Jonathan Kamanda a perdu la vie, visé par une balle tirée dans sa maison. Il revenait d’une patrouille civile. Une initiative informelle des jeunes du quartier, à Kisanga, mais courante depuis la persistance de l’insécurité depuis 2016. Les parents de la victime n’ont pu savoir qui a tiré sur le jeune homme que grâce aux services d’un devin.
A la suite de son décès, expliquent des proches, son oncle aurait recouru à des fétiches pour attirer à lui les meurtriers.

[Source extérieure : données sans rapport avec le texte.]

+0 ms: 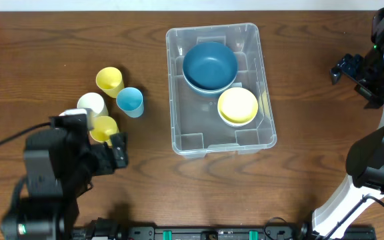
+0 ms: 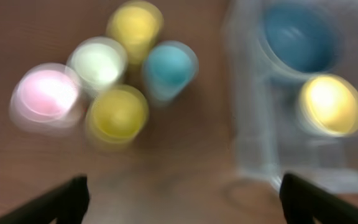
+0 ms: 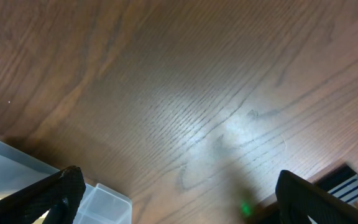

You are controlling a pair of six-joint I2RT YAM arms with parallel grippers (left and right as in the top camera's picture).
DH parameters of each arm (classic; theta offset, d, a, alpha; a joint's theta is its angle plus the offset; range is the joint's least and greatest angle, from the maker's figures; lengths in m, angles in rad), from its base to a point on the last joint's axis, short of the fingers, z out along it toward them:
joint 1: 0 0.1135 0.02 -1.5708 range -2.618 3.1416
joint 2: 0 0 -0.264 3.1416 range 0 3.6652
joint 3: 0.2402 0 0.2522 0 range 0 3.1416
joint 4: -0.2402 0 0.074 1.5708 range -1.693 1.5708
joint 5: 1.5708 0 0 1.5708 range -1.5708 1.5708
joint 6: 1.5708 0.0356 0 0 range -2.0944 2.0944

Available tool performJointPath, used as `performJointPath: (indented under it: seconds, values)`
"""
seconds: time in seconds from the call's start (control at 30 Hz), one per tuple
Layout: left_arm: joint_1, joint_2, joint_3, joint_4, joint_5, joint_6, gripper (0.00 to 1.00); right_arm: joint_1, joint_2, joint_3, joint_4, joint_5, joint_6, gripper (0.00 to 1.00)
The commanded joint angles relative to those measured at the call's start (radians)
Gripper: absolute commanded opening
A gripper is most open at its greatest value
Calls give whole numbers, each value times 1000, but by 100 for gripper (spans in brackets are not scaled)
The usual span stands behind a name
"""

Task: Pack container
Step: 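Move the left gripper to the yellow cup and grasp it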

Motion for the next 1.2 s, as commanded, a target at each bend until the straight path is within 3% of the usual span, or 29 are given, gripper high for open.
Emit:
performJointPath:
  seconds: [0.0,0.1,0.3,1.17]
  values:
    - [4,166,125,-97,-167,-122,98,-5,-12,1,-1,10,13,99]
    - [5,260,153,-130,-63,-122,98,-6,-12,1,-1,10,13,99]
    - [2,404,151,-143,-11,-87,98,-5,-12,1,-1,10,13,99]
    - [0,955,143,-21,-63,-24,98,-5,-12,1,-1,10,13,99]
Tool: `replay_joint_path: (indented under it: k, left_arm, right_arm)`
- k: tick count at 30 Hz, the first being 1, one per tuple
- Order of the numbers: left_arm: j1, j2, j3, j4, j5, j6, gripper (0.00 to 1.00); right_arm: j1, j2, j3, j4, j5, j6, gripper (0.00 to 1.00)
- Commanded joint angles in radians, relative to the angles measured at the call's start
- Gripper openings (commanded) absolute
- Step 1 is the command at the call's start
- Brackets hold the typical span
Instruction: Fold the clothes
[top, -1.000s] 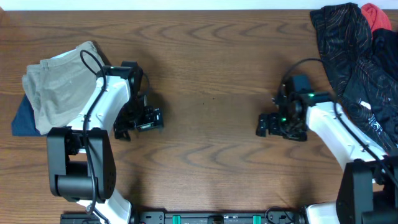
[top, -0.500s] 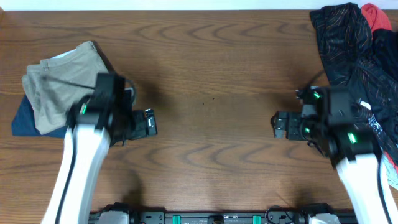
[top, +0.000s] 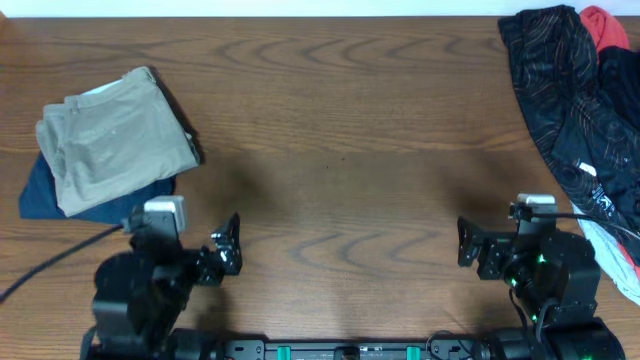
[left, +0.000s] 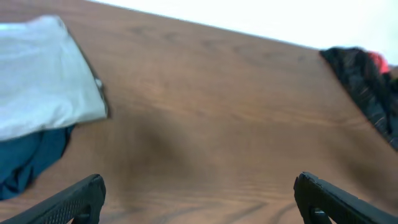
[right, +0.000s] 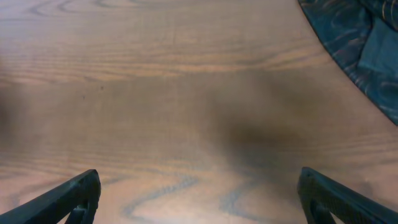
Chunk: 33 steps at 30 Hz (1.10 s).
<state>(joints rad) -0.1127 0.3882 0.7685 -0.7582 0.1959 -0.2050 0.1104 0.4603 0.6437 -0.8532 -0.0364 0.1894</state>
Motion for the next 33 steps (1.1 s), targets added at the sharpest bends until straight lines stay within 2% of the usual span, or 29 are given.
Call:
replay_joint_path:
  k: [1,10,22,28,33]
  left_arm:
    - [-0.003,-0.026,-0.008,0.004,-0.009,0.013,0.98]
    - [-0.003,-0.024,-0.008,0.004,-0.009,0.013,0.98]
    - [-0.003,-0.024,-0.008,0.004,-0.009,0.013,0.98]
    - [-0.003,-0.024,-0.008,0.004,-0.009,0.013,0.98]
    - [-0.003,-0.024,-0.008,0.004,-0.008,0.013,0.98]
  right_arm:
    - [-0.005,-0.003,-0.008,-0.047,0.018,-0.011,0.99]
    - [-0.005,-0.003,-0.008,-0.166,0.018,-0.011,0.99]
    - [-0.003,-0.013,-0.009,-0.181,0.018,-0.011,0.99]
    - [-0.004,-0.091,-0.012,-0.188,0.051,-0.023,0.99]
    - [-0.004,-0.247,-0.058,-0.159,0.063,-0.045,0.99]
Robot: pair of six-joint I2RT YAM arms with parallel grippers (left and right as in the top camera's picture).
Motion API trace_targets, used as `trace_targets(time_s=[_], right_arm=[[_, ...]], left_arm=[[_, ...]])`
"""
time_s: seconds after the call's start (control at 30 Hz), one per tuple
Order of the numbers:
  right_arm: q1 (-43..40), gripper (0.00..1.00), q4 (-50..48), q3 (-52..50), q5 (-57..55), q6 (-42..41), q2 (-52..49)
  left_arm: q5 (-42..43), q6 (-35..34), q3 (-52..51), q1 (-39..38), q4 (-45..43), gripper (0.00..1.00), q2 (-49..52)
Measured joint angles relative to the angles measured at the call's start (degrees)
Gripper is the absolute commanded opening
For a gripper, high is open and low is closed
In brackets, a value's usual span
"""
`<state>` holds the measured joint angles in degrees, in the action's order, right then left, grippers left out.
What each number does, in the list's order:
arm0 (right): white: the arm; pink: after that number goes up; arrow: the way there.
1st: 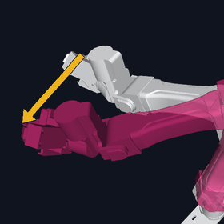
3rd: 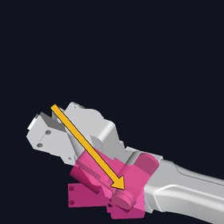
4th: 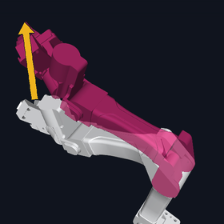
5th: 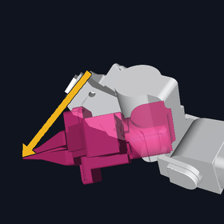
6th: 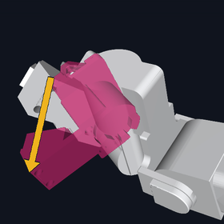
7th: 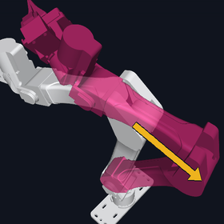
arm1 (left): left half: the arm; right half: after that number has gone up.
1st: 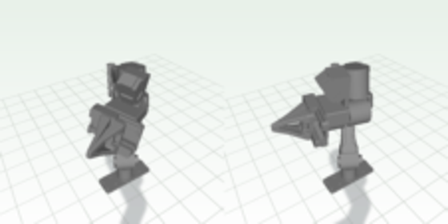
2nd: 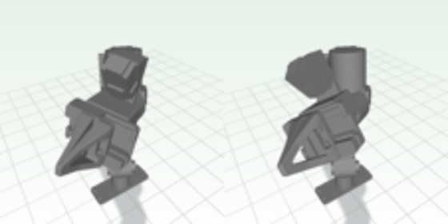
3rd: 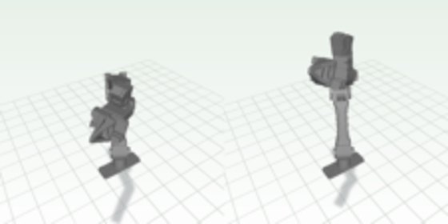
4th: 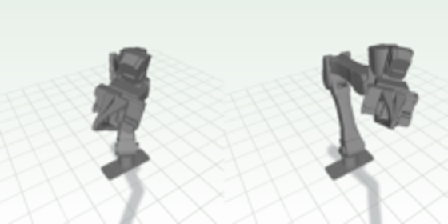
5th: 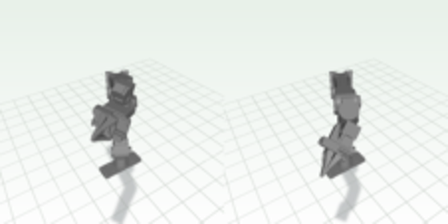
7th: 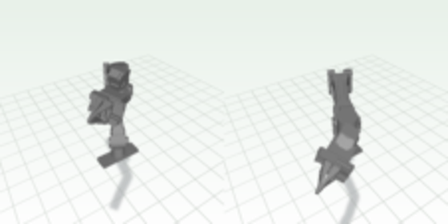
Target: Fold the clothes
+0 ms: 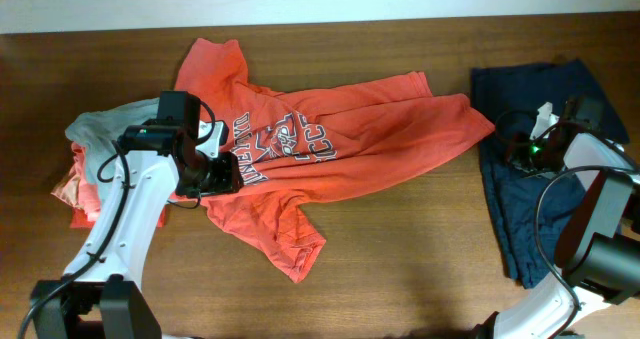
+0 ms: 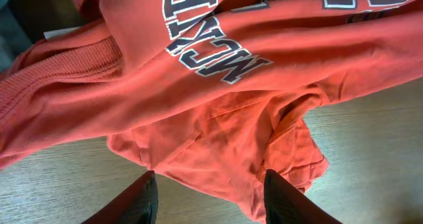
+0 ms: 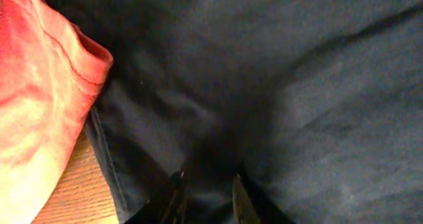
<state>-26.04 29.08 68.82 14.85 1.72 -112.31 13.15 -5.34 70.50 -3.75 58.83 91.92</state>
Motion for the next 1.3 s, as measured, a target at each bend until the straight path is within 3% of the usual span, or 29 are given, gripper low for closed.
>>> trace_targets(time_s=[0.23, 0.57, 0.73, 1.1, 1.3], right_arm=[[-1.5, 0.31, -5.5, 0.6, -6.3, -0.5, -1.2], [-11.3, 0.31, -12.4, 0.7, -13.3, -1.0, -2.7], [-14.2, 0.43, -12.7, 1.0, -14.0, -1.1, -3.0], [-9.5, 0.49, 9.5, 14.0, -9.0, -1.0, -3.2], [-1.4, 0.60, 21.2, 19.6, -5.6, 0.3, -2.4]], left_arm=[[0.2, 0.0, 0.0, 0.0, 0.0, 0.51, 0.0], [0.2, 0.0, 0.0, 0.0, 0.0, 0.52, 0.0], [0.2, 0.0, 0.0, 0.0, 0.0, 0.52, 0.0], [0.2, 0.0, 0.0, 0.0, -0.4, 0.53, 0.0], [0.2, 0.1, 0.0, -0.2, 0.3, 0.72, 0.0]])
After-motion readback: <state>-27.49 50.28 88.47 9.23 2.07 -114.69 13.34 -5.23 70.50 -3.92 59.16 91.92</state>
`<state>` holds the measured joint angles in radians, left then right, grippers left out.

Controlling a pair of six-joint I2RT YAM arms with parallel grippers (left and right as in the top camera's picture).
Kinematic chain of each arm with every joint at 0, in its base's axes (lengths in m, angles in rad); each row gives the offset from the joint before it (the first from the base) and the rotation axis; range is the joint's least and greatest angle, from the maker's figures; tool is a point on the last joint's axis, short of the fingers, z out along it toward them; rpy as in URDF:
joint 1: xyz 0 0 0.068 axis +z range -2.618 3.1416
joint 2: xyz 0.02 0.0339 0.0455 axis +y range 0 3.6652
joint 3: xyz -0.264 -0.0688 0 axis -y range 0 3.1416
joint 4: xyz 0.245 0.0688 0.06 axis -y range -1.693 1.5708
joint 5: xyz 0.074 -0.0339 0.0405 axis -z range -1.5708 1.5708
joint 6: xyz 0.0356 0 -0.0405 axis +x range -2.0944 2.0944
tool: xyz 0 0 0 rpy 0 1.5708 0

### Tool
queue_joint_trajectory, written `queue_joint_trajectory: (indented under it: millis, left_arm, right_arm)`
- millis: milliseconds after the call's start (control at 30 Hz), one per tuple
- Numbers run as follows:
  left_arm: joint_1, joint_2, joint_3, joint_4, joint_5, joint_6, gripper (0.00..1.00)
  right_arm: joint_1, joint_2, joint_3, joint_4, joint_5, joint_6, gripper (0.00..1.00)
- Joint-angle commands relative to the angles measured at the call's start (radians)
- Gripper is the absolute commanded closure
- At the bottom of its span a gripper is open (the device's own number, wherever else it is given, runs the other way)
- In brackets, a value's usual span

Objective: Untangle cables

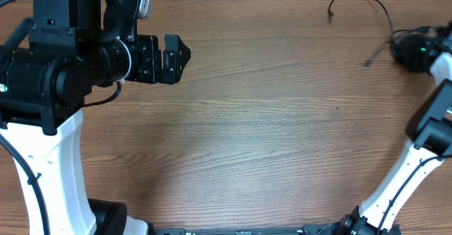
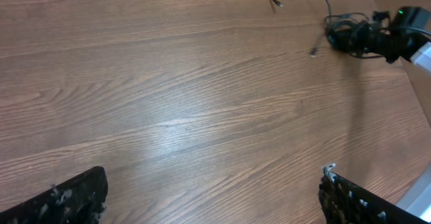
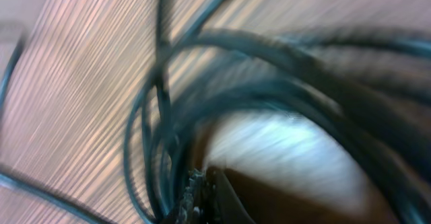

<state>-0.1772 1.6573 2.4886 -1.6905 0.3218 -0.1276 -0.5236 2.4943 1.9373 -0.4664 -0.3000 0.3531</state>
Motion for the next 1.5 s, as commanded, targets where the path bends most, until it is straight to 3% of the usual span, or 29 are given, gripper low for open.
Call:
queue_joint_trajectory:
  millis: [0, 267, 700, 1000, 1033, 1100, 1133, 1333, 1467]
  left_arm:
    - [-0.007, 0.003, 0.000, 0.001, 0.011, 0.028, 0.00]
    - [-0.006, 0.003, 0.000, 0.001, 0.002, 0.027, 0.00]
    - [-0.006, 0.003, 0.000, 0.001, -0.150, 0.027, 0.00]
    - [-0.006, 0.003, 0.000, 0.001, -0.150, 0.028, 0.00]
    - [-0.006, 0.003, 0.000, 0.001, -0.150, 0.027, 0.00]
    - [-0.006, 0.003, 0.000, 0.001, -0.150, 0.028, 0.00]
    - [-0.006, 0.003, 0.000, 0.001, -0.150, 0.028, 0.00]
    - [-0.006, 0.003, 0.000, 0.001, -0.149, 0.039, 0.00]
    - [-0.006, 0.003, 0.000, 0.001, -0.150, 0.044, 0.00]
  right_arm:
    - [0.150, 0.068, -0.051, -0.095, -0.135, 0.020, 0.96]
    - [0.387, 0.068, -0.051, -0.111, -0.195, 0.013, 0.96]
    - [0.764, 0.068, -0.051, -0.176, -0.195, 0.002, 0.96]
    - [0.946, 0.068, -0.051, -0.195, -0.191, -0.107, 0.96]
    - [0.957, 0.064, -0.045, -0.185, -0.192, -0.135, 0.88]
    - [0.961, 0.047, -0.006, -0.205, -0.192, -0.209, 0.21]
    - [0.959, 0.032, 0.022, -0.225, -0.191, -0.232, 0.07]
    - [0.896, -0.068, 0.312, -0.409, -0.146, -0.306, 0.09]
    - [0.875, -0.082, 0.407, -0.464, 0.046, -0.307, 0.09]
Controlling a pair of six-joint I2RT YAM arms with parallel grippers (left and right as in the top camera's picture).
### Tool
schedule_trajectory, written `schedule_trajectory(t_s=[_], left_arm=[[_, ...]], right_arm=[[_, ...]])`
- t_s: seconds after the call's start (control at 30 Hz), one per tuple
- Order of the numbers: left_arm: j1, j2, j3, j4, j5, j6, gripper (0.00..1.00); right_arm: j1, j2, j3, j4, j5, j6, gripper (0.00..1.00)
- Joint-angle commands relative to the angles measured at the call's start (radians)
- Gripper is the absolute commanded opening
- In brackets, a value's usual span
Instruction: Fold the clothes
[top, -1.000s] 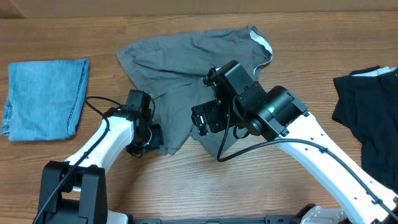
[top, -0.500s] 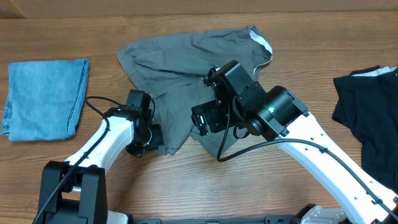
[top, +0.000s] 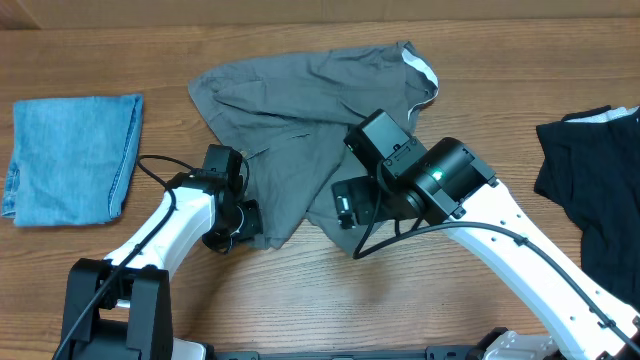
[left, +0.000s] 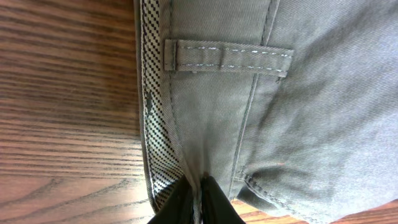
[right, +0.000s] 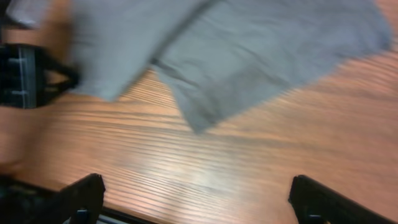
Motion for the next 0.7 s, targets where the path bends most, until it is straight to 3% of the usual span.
schedule_trajectory(t_s=[0.0,0.03,0.1,0.2,0.27,0.43,0.67], left_arm=[[-0.006,-0.002,-0.011,-0.002,-0.010,-0.002,0.09],[-0.006,-0.002,-0.011,-0.001,-0.011,-0.002,0.10],[-0.006,-0.002,-0.011,0.001,-0.011,-0.002,0.12],[-0.006,-0.002,-0.011,-0.009,-0.018,0.003,0.04],[-0.006,-0.002,-0.012,-0.014,-0.021,0.016,0.04],[-0.006,-0.002,-0.017,-0.011,-0.021,0.020,0.05],[-0.006,-0.002,-0.017,-0.010,-0.022,0.021,0.07]], right_arm=[[-0.008,-0.001,0.000,-0.043,0.077,0.165,0.68],[-0.008,-0.001,0.000,-0.063,0.074,0.197,0.60],[-0.008,-0.001,-0.003,-0.101,0.075,0.249,0.55],[-0.008,-0.001,-0.020,-0.159,0.107,0.317,0.41],[-0.009,-0.002,-0.050,-0.173,0.127,0.386,0.04],[-0.008,-0.002,-0.185,-0.084,0.074,0.504,0.04],[-0.008,-0.002,-0.453,0.248,-0.142,0.506,0.04]])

Après une séance d’incantation, par l’oncle du défunt, un jeune s’est rendu à la maison de la victime, explique-t-on. A son tour, l’homme qui se présente comme auteur du meurtre de Jonathan Kamanda a cité ses complices. L’assistance a ainsi acheminé tous les présumés meurtriers au bureau de la police criminelle pour raison d’enquête.
Debaba pris au piège
Mais au nombre de ces personnes arrêtées figure aussi un catcheur, champion urbain du catch à Lubumbashi. Il s’appelle Tshiboka Debaba. C’est lui qui a facilité l’interpellation de la gangue, expliquent les habitants de Kisanga.
Le catcheur (les joueurs du catch ont la réputation d’être grands féticheurs au Congo) serait pourtant appelé par la famille du défunt pour rendre service. Aider à identifier les tueurs, par ses fétiches. Par la suite, ses demandeurs l’ont accusé d’avoir aussi servi les bourreaux du jeune Jonathan Kamanda.
Pour les gens du quartier Kisanga où s’est produit le crime, la justice devrait condamner les personnes interpellées. La police doit pourtant enquêter. Une entreprise pas du tout évidente. Surtout quand il s’agit d’affaire mystique, où la preuve, sur quoi repose la crédibilité des accusations, risque de manquer.